(Action item) Only what runs from the line with "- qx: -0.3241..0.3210" to the end of the data should appear in the answer, exactly as written and without pictures.

(Available data)
━━━━

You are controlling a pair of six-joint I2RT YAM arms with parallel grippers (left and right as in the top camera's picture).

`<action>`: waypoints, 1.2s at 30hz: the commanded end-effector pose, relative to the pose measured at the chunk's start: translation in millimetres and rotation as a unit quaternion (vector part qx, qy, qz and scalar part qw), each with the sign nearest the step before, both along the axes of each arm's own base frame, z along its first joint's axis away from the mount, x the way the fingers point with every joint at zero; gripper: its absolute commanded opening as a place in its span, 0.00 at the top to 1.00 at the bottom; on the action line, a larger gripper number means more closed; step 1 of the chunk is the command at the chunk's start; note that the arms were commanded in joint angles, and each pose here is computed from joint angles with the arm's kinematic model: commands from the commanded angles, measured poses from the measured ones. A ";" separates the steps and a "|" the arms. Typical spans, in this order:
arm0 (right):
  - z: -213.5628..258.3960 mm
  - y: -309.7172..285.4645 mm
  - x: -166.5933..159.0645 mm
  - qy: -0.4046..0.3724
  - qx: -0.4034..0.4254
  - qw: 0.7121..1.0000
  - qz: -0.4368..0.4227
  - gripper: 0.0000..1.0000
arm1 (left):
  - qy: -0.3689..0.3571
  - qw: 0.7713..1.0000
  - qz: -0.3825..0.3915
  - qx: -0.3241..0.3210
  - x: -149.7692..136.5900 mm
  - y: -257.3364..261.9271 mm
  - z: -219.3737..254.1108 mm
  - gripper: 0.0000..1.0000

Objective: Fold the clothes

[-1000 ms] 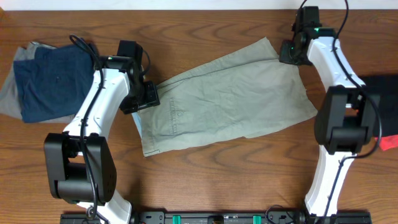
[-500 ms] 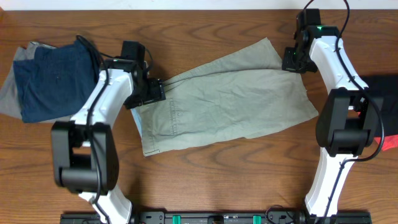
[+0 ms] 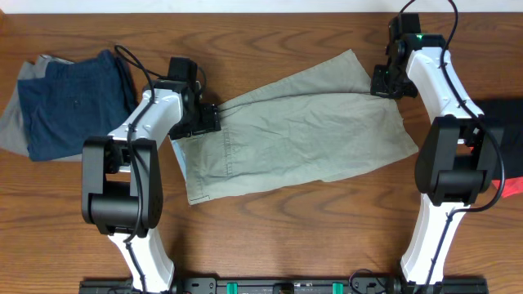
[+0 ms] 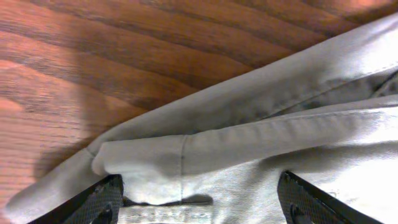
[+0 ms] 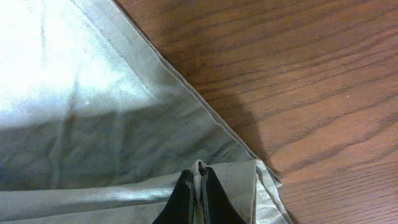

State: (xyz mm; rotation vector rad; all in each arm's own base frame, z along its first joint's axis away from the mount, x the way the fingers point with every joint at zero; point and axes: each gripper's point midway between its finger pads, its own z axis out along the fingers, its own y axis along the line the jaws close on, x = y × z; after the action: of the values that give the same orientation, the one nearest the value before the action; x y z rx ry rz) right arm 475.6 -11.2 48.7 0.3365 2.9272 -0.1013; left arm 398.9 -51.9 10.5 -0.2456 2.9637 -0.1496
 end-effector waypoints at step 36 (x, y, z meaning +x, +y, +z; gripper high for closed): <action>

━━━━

(Result)
  - qx: -0.3241..0.3210
  - x: -149.7692..136.5900 mm
  - y: -257.3364..261.9271 mm
  - z: -219.3737..254.1108 mm
  - gripper: 0.0000..1.0000

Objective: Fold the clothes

[-1000 ms] 
[-500 ms] 
[+0 ms] 
[+0 ms] 
[+0 ms] 

State: (xyz mm; rotation vector rad; all in each arm's own base frame, z along its first joint's axis away from the mount, x the way the fingers point with every joint at zero; point and axes: each gripper's point midway between its finger pads, its own z axis out along the fingers, its own y axis along the line the jaws close on, x = y × z; after the action: of the values that give the same orientation, the one nearest the value before the action; x y z rx ry rz) right arm 475.6 -11.2 48.7 0.3365 2.9272 -0.1013; left arm 398.9 -51.9 10.5 -0.2456 2.9637 -0.1496
 end-effector waypoints at step 36 (x, y, z meaning +x, +y, +z; gripper high for closed): <action>

Nothing else is needed to complete the answer.